ID is a broad, multifaced concept art has addressed since the very beginning of times. The ID. ART:TECH EXHIBITION intends to delve into all the different shades and meanings it has acquired in our digital present by juxtaposing new media art and technology with contemporary portrait paintings. The paintings on view come from two specific collections: the Frants Family Collection and Kolodzei Art Foundation, both focused on Russian and Soviet Nonconformist art. These portraits are all from the post-Stalin Thaw in the ’50s, embracing a Western modernistic aesthetic to find an alternative to Social Realism. They reveal more about the artists who made them than about their subjects, testifying a period when ostracism was the price to pay for an individual to be free, and the question of identification was more urgent than ever.

Such Russian element is not by chance, this show being part of the 12 edition of CYFEST, the main art and tech festival in Russia organized by independent Cyland Media Art Lab  which in view of its upcoming edition in St. Petersburg in November is now touring in Italy, presenting works of international artists of different age. Together, works on display reflect the choices of the 5 curators involved: Elena Gubanova, Anna Frants, Silvia Burini, Giuseppe Barbieri, Valentino Catricalà, William Latham, and Lydia Griaznova.

Therefore, among artworks by Russian artists wich are strictly connected to Soviet media culture like the A-13-40-25 (2019) installation by artist and curator Peter Belyi, St Sebastian 24 Hours a Day (2019) by Alexander Terebenin, or Marina Alekseeva & Vladimir Rannev’s In Chocolate (2019), you can find also a new video installation by the Italian Daniele Puppi, and a photographic series by Karin Andersen.

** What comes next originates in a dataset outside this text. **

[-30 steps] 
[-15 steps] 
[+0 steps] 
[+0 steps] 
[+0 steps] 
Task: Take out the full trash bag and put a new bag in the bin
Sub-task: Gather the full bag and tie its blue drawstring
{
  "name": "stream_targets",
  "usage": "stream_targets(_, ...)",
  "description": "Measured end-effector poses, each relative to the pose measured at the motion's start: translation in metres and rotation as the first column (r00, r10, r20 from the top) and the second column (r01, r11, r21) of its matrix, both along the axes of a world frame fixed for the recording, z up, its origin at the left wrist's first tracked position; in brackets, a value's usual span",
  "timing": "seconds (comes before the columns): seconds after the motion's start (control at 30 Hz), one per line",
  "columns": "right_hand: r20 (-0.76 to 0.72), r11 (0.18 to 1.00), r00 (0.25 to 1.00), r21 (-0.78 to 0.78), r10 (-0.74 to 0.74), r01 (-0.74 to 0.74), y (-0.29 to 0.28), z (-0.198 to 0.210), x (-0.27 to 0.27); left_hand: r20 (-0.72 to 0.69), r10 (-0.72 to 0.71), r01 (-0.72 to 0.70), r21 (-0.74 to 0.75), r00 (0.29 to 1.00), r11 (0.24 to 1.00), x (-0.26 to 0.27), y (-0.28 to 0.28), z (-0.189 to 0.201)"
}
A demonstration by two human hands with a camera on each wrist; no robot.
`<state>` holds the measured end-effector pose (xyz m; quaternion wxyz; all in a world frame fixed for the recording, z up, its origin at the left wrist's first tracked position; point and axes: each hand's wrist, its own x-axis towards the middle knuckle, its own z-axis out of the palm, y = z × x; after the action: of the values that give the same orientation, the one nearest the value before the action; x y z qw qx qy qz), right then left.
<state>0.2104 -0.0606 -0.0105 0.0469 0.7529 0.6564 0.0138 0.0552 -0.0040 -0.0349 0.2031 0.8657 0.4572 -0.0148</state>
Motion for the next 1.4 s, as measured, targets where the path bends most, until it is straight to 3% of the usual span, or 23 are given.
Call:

While Belyi steps back to the first technology displacing identity from the body with a two old lead telephones installation that brings back to life the state of anxiety surrounding the famous call Stalin made to Boris Pasternak in 1930, Terebenin employs found objects from a former Soviet military academy to make a contemporary icon of martyrdom, and the duo Alekseeva & Rannev set up a kind of a magic lantern where traditional Russian characters move and sing in augmented reality on the surface of a chocolate fountain. Hanging on the near wall, Andersen’s Naughty Messy Nature (2019) shows fungi mould transformations of some vegetal materials as an autonomous sculpting project, evoking uncanny features of uncertain species.

In the near room, Puppi’s Psychedelic Lock (2016) shows a movie frame bouncing from one monitor to another with a rhythmic sound, passing from a black and white state to a colored one in an apparently neverending Ping Pong game: a hypnotic, frustrating rendering of our identities’ splitted nature, always divided in two physical and temporal dimensions. The attempt to settle back in one or another is condemned to failure, as it is well argued by Belgian artist Alexandra Dementieva with her media installation Twin Dephts (2018) embodyng a real time romantic attempt to return into human’s natural realm, again water, of course.

Together with Natalia Lyakh‘s Unforeseen Obligation YX7913XY (2019) and Jake Elwes’ CUSP (2019), both revolving around the liquid element, this video recalls the artwork we analyzed at the beginning: its name is Venetian Reflections and the water luminescence are made of close-up sequences of Venice buildings reflections into canals from the watercolors Katherine Liberovskaya and Phill Niblock made during a residence program at the Emily Harvey Foundation.

Real or not, this shining surfaces makes Narcissus features not just impossible to fix, but also deceitful: as in Elena Gubanova & Ivan Govorkov The Enlightened One (2019), a sort of wooden workout machine where physical exercise is aimed at disclosing leaves of a lotus flower which contains nothing but another mirror. Once get to the point, a flicker of light blinds the user, making it impossible for him to see his own face.